Selasa, 25 Oktober 2011

Epistemologi (Ilmu Pengetahuan)

BAB II

PEMBAHASAN

1. Pengertian Epistemologi

Ruang lingkup filsafat ada 3 macam, yaitu: Ontologi atau metafisika yang merupakan filsafat tentang realita, Epistemologi, yaiutu filsafat tentang ilmu pengetahuan, dan Axiologi, yaitu filsafat tentang nilai. Secara luas dapat dikatan bahwa epistimologi adalah bagian filsafat yang membahas masalah-masalah pengetahuan. Epistemologi berasal dari bahasa Yunani, yaitu episteme, yang berarti pengetahuan (knowledge) dan logos yang berarti ilmu. Jadi menurut arti katanya, epistemologi ialah ilmu yang membahas masalah-masalah pengetahuan. Di dalam Webster New International Dictionary, epistemologi diberi definisi sebagai berikut: Epistimology is the theory or science the method and grounds of knowledge, especially with reference to its limits and validity, yang artinya Epistemologi adalah teori atau ilmu pengetahuan tentang metode dan dasar-dasar pengetahuan, khususnya yang berhubungan dengan batas-batas pengetahuan dan validitas atau sah berlakunya pengetahuan itu. (Darwis. A. Soelaiman, 2007, hal. 61).

Istilah Epistemologi banyak dipakai di negeri-negeri Anglo Saxon (Amerika) dan jarang dipakai di negeri-negeri continental (Eropa).

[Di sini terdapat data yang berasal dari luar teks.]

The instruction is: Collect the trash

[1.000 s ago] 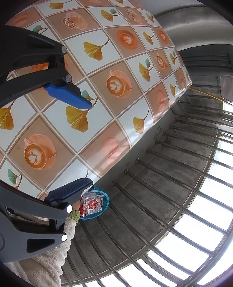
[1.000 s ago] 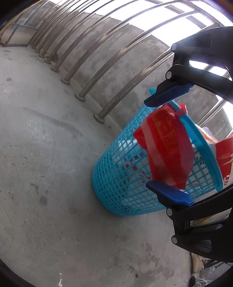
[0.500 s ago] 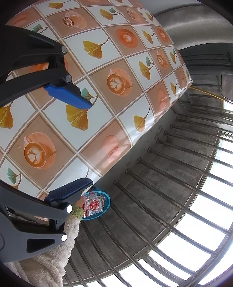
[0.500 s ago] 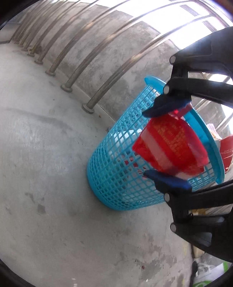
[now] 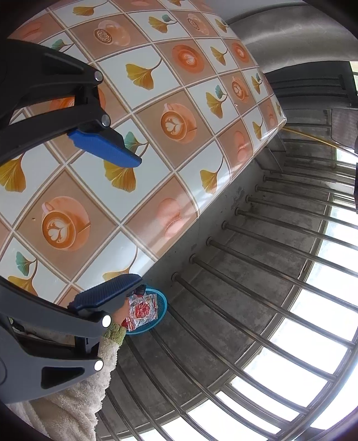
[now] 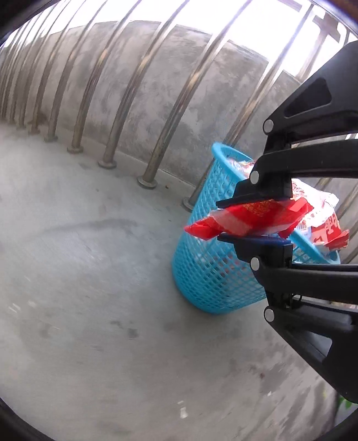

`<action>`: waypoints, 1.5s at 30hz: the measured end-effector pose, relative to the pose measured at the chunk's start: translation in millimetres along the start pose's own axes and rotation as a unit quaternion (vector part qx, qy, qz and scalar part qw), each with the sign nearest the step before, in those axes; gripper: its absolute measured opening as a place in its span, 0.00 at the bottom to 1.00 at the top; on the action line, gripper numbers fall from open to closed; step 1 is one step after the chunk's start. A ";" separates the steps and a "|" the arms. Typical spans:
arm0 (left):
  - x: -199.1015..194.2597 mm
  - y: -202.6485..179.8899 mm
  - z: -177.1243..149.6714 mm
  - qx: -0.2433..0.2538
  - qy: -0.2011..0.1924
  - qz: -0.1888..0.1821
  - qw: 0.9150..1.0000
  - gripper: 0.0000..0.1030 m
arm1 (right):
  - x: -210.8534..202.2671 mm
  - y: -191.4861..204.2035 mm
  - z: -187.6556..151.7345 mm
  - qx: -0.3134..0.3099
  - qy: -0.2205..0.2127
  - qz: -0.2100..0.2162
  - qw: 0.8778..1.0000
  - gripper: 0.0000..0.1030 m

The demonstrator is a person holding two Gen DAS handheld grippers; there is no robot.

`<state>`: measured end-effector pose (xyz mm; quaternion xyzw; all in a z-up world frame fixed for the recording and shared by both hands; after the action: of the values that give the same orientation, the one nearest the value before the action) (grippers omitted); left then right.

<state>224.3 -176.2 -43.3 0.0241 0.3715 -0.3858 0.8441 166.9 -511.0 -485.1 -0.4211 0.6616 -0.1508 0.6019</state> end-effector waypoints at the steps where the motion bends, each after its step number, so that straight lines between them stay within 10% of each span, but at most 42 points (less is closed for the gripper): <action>1: -0.7 -1.0 0.1 0.001 -0.001 -0.002 1.000 0.73 | -5.6 -5.5 -1.4 0.016 -0.010 0.004 1.000 0.15; 7: -2.6 -6.6 -1.3 0.003 -0.003 -0.007 1.000 0.73 | -39.1 -57.1 -20.6 0.180 -0.066 0.051 0.980 0.15; 10: -3.0 -8.6 -0.3 0.006 -0.004 -0.007 1.000 0.73 | -44.9 -94.9 -47.0 0.293 -0.083 0.066 0.950 0.15; 18: -2.6 -8.9 -0.8 0.009 -0.001 -0.004 1.000 0.73 | 30.7 -157.6 -164.9 0.611 -0.008 0.178 0.771 0.16; 22: -3.2 -8.9 -0.2 0.007 -0.003 -0.003 1.000 0.73 | 89.4 -116.7 -191.1 0.637 0.088 0.259 0.721 0.17; 31: -14.9 -7.7 2.4 0.000 -0.016 -0.001 1.000 0.73 | 74.8 -130.0 -213.7 0.642 0.065 0.283 0.710 0.67; 37: -36.8 -13.4 0.7 -0.003 -0.039 -0.007 0.999 0.73 | 48.5 -166.7 -241.7 0.675 0.011 0.295 0.676 0.69; 45: -78.0 -19.8 -13.9 -0.005 -0.072 -0.008 0.997 0.73 | 1.1 -192.6 -255.9 0.691 -0.045 0.261 0.673 0.69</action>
<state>169.4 -136.1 1.9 -0.0115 0.3118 -0.3914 0.8657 3.1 -706.1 -290.9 0.2981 0.4239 -0.3827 0.7648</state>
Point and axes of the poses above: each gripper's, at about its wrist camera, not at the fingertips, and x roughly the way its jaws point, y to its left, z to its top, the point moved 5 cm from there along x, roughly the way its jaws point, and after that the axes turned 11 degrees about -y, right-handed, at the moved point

Ahli-ahli filsafat Jerman menyebutnya Wessenchaftslehre. Sekalipun lingkungan ilmu yang membicarakan masalah-masalah pengetahuan itu meliputi teori pengetahuan, teori kebenaran dan logika, tetapi pada umumnya epistemology itu hanya membicarakan tentang teori pengetahuan dan kebenaran saja.

Epistemologi atau Filsafat pengetahuan merupakan salah satu cabang filsafat yang mempersoalkan masalah hakikat pengetahuan. Apabila kita berbicara mengenai filsafat pengetahuan, yang dimaksud dalam hal ini adalah ilmun pengetahuan kefilsafatan yang secara khusus hendak memperoleh pengetahuan tentang hakikat pengetahuan.

Beberapa pakar lainnya juga mendefinisikan espitemologi, seperti J.A Niels Mulder menuturkan, epistemologi adalah cabang filsafat yang mempelajari tentang watak, batas-batas dan berlakunya dari ilmu pengetahuan. Jacques Veuger mengemukakan, epistemology adalah pengetahuan tentang pengetahuan dan pengetahuan yang kita miliki tentang pengetahuan kita sendiri bukannya pengetahuan orang lain tentang pengetahuan kita, atau pengetahuan yang kita miliki tentang pengetahuan orang lain. Pendek kata Epistemologi adalah pengetahuan kita yang mengetahui pengetahuan kita. Abbas Hammami Mintarejo memberikan pendapat bahwa epistemology adalah bagian filsafat atau cabang filsafat yang membicarakan tentang terjadinya pengetahuan dan mengadakan penilaian atau pembenaran dari pengetahuan yang telah terjadi itu. (Surajiyo, 2008, hal. 25).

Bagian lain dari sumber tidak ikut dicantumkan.